The size of the mtDNA has been minimally determined at 5909 bp based on the SBs. In P. falciparum a Southern Blot smear ranging from (6-23 kb) was attributed to rolling-circle replication intermediates (Weissig and Rowe 1999). Smears of 6-10 kb or more were observed in dinoflagellates (Jackson et al. 2007; Nash et al. 2007; Flegontov and Lukes 2012). T. gondii showed a smear ranging from 2-16 kb with greatest signal above 5 kb (Fig. 7B). This size range overlaps with the sizes of the Nanopore reads detected but Nanopore detected more molecules less than 5 kb, perhaps due to DNA breakage.

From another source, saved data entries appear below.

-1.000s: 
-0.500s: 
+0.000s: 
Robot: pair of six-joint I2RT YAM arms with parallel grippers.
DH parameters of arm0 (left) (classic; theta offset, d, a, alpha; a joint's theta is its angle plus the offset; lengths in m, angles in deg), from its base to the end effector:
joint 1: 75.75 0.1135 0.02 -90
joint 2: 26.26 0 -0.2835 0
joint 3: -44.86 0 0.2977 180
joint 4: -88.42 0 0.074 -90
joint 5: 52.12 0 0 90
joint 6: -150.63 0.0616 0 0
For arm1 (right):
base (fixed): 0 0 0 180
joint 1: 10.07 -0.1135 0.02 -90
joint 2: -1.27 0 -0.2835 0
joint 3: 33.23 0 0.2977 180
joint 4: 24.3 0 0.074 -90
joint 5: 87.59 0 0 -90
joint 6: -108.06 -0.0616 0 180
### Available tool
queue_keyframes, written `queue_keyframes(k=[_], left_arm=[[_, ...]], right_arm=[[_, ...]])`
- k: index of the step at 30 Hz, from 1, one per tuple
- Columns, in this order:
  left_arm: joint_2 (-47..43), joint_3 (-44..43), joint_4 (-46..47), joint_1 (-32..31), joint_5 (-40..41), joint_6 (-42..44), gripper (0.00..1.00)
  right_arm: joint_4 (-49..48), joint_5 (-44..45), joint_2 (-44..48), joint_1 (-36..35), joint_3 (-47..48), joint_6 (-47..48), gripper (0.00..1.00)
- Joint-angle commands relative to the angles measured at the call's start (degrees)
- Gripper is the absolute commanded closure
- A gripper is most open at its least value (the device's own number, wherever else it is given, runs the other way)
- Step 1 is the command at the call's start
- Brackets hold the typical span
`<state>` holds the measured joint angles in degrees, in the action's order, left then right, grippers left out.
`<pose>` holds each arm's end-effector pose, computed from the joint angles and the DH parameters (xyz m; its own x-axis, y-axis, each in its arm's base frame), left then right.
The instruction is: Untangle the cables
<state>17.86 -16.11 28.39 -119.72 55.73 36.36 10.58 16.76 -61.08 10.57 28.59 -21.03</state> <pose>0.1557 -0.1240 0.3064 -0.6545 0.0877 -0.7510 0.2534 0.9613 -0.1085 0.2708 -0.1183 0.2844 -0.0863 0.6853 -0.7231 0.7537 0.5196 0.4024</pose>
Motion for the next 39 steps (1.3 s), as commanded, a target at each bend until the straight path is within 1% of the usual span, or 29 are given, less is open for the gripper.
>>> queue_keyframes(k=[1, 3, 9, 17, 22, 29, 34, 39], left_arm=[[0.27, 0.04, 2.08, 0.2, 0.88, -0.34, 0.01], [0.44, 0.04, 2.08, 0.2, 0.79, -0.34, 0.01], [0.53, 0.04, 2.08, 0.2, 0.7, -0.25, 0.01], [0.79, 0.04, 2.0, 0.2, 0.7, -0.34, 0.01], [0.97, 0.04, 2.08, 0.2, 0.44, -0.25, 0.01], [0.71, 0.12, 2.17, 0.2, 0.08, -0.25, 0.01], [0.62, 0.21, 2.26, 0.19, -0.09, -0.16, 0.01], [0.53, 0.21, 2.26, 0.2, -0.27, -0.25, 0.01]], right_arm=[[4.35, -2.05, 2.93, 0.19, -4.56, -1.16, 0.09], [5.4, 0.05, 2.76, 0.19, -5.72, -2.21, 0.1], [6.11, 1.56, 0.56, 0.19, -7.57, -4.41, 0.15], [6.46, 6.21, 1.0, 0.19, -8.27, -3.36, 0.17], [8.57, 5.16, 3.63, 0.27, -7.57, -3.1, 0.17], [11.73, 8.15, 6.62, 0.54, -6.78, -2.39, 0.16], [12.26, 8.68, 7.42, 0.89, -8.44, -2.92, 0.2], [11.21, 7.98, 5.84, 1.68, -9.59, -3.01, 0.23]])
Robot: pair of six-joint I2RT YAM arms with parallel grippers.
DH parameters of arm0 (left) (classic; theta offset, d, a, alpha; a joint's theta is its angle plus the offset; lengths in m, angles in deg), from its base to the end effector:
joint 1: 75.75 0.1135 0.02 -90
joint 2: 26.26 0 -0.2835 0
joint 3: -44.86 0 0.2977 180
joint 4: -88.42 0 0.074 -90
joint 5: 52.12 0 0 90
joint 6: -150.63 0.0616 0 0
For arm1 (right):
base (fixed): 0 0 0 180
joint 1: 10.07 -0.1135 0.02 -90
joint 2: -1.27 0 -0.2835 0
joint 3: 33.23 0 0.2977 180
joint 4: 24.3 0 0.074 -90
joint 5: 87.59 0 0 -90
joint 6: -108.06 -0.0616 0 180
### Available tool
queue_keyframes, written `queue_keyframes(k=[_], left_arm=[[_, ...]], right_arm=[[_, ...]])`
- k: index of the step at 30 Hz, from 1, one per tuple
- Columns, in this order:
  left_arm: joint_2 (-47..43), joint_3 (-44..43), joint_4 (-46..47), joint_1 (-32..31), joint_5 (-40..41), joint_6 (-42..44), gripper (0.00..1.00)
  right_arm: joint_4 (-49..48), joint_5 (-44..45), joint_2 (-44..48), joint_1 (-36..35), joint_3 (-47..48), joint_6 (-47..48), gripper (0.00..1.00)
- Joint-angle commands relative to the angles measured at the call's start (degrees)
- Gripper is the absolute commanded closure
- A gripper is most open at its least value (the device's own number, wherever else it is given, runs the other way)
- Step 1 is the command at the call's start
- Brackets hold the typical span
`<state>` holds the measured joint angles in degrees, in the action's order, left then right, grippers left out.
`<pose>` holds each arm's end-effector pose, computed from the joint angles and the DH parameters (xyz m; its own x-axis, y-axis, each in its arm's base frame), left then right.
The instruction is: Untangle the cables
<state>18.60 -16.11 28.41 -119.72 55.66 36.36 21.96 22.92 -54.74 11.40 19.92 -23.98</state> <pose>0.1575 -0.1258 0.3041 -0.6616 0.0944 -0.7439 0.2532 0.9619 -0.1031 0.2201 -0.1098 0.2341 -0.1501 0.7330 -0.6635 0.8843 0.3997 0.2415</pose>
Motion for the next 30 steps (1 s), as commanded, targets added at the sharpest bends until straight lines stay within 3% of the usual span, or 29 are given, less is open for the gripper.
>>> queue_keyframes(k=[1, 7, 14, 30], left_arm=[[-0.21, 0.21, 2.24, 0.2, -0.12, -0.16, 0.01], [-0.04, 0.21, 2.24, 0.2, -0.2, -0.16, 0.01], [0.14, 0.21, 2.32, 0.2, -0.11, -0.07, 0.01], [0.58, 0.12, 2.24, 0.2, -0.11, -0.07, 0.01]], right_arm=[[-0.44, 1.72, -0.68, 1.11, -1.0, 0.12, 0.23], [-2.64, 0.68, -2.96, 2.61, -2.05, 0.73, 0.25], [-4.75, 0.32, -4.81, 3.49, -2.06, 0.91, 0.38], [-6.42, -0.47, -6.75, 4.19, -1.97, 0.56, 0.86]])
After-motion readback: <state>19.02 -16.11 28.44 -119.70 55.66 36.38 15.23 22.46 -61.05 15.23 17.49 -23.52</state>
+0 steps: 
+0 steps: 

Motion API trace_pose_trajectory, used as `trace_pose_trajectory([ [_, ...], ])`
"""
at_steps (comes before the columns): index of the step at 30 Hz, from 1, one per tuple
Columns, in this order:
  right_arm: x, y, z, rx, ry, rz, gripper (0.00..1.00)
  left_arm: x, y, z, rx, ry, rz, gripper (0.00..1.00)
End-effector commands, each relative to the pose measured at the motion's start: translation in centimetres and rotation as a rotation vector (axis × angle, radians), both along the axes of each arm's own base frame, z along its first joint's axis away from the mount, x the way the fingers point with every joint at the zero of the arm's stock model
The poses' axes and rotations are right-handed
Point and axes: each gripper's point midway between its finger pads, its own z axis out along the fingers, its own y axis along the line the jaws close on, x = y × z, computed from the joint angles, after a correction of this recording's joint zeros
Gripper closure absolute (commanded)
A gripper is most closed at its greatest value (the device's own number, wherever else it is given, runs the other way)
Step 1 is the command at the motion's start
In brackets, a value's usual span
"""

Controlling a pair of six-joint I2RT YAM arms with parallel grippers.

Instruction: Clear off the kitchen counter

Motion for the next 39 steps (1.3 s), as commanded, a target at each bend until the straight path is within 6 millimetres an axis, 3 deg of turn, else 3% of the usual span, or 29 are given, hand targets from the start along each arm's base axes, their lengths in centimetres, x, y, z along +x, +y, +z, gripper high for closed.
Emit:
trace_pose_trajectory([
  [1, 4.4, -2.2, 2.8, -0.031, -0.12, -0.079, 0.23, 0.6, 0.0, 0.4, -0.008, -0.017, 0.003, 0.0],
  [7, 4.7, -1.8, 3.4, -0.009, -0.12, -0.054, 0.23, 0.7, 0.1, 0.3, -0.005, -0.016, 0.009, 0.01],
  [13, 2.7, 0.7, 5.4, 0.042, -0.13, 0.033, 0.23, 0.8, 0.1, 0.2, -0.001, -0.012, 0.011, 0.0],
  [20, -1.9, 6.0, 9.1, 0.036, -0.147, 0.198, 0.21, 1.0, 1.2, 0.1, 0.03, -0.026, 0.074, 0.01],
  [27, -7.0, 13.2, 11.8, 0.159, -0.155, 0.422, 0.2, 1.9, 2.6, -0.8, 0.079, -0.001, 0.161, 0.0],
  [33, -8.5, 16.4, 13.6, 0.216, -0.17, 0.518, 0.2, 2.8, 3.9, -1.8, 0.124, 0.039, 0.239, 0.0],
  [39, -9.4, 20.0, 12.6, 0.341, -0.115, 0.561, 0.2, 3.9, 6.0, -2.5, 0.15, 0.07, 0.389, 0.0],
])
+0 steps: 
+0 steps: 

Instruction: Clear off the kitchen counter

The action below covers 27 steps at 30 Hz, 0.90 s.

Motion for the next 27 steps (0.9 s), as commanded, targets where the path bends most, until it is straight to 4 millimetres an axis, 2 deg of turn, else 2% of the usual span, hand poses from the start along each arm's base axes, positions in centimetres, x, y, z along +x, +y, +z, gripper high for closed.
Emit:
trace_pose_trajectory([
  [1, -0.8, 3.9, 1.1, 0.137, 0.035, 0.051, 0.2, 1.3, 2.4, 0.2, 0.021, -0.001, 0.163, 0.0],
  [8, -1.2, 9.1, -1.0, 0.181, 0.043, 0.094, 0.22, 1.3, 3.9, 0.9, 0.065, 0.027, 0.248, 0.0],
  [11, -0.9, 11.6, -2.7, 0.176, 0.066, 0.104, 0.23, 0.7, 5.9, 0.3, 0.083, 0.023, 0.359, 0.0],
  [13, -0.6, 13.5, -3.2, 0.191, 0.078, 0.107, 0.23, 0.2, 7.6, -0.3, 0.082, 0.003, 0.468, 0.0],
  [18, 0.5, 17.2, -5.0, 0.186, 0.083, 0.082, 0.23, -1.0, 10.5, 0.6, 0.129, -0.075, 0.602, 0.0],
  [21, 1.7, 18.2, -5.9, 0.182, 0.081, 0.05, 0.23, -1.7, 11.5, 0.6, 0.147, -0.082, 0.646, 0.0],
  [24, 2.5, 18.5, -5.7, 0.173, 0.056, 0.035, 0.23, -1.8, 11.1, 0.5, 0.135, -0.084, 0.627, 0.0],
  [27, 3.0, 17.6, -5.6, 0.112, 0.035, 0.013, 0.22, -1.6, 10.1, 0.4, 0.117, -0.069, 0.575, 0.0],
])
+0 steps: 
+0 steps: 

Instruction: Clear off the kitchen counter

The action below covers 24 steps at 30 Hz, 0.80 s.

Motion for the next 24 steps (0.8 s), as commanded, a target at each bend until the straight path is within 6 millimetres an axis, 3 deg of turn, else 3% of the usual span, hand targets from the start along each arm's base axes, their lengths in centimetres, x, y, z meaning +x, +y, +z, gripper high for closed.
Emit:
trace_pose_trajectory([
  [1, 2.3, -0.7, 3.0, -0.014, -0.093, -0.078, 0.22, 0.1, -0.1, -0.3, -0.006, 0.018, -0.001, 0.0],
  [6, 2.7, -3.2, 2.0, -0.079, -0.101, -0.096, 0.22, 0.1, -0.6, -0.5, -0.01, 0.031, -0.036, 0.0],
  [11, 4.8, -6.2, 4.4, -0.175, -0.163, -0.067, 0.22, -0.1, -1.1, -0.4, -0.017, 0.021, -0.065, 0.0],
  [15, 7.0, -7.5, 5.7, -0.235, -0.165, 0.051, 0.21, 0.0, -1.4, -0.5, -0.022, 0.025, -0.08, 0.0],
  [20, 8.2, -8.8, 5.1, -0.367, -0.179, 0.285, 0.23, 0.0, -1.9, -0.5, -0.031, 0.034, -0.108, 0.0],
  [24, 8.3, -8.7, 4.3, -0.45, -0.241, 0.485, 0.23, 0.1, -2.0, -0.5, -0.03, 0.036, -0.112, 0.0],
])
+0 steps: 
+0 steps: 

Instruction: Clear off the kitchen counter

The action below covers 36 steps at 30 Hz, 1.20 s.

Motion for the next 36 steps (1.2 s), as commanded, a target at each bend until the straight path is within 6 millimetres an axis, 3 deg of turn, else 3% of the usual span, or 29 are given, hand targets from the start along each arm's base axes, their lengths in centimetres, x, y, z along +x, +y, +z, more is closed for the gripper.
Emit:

Examination of sequence data from the closely-related (∼12 my divergence) parasites, N. caninum (Reid et al. 2012) and H. hammondi (Walzer et al. 2013) indicated that these parasites also share fragmented mtDNA as is observed in T. gondii. This characteristic provides another synapomorphy to link these taxa to the exclusion of Sarcocystis (Tenter et al. 2002). The Sarcocystis mtDNA remains uncharacterized but based on our searches of the limited available data, its structure differs from both Eimeria and Toxoplasma. Importantly, all mtDNA sequences generated to date reveal rearrangements of gene order and orientation (Fig. 1). Clearly, the capacity to both generate and survive structural rearrangements within such a small genome is a prominent feature in both the Apicomplexa and dinoflagellates.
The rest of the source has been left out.